To better understand the changing health status of women in the country, this study looked at the patterns of obesity and chronic diseases that women reported in a nationally representative sample of women and men aged 50-74 in 18 Indian cities.
What the study foundThe average BMI of women was 22.6.
In the Indian capital, Delhi, the average was 26.2.
The prevalence of overweight and obese women in Delhi was about 8 per cent.
Women reported being overweight or obese in almost every region of India.
The highest prevalence was in the Northeast (24 per cent), followed by the South and West (both 24 per cent).
Women reported that they were overweight or obesity in about 50 per cent of their homes, compared to just 22 per cent for men.
In the cities, women reported that their BMI was higher than the national average.
Women who reported being obese reported an obesity rate of 22 per 100 men and 23 per 100 women.
The study found that women are more likely to report chronic health conditions like diabetes, hypertension, high blood sugar, heart disease, arthritis, arthritis related fractures and certain cancers, including prostate, bladder, cervix, ovary, thyroid, colon and kidney cancer.
According to the authors, the new findings indicate that the obesity epidemic is now affecting the Indian population.
This is particularly concerning because obesity has been shown to be a predictor of mortality and the development of chronic diseases.
This study has implications for healthcare workers in India and beyond.
We must all be aware of our weight and make it part of our healthcare practice, Dr. Gautam Bhattacharya, senior scientist, Centre for Global Obesity at Johns Hopkins University said in a statement.

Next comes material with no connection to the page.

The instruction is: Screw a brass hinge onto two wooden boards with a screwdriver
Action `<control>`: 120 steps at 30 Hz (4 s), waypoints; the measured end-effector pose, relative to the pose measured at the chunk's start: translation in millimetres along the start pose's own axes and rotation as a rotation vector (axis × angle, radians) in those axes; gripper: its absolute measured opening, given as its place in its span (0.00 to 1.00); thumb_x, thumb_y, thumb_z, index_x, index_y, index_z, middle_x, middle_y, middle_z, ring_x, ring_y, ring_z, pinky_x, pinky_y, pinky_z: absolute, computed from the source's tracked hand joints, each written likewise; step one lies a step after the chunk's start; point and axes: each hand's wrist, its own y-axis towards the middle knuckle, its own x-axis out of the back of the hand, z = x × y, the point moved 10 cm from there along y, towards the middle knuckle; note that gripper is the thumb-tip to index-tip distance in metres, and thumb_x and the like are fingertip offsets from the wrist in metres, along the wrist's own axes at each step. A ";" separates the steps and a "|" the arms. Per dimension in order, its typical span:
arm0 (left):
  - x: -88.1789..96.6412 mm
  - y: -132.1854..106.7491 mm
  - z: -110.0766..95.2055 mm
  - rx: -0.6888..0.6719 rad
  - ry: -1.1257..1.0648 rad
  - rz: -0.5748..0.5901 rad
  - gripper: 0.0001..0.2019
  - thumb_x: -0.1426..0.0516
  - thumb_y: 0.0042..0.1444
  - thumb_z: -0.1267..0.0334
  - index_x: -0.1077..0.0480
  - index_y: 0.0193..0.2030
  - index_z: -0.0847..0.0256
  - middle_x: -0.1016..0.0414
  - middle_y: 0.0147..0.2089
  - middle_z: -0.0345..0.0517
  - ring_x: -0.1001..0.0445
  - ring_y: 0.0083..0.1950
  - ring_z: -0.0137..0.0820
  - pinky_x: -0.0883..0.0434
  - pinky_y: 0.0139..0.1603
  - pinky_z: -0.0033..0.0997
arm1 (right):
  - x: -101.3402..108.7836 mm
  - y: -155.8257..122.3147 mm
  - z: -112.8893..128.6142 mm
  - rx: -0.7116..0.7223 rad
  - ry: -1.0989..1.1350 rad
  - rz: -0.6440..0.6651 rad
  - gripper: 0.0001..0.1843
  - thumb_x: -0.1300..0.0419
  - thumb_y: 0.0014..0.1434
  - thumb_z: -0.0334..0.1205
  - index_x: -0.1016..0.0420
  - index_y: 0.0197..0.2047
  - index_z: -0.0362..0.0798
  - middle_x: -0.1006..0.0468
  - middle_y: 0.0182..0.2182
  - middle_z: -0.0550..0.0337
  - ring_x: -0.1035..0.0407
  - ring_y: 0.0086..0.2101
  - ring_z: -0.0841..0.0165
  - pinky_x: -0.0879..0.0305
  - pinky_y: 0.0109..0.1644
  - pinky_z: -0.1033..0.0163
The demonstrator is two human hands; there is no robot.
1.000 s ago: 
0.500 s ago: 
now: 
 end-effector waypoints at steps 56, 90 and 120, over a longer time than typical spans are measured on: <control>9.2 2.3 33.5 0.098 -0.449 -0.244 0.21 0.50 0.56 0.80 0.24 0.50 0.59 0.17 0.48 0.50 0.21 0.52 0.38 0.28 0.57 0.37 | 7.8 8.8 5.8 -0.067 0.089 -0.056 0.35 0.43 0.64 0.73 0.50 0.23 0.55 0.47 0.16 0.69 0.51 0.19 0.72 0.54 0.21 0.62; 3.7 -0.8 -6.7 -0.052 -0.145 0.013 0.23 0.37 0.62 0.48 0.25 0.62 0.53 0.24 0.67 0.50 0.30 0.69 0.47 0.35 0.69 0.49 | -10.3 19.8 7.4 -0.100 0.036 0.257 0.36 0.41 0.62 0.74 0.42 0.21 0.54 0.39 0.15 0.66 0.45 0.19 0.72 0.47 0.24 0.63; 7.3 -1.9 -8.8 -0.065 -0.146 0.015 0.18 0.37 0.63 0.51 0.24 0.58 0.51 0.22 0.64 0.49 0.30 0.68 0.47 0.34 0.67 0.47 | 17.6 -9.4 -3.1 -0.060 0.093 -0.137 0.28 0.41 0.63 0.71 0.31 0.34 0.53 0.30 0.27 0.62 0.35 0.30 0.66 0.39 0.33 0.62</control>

The researchers say the findings are important to recognise that while obesity is a global problem, the prevalence of obesity in India has been increasing over the last decade.
The findings also raise the possibility that the problem may not be being treated well.
Dr. Bhattatcharya said in the statement, “The prevalence of chronic illnesses and the associated morbidity and mortality associated with these conditions is becoming more pronounced.
There are also indications that the health care system is becoming inadequate for the needs of patients and their families.
As India continues to experience the rise of obesity, more attention needs to be paid to reducing the prevalence and increasing access to healthcare and health services for all people.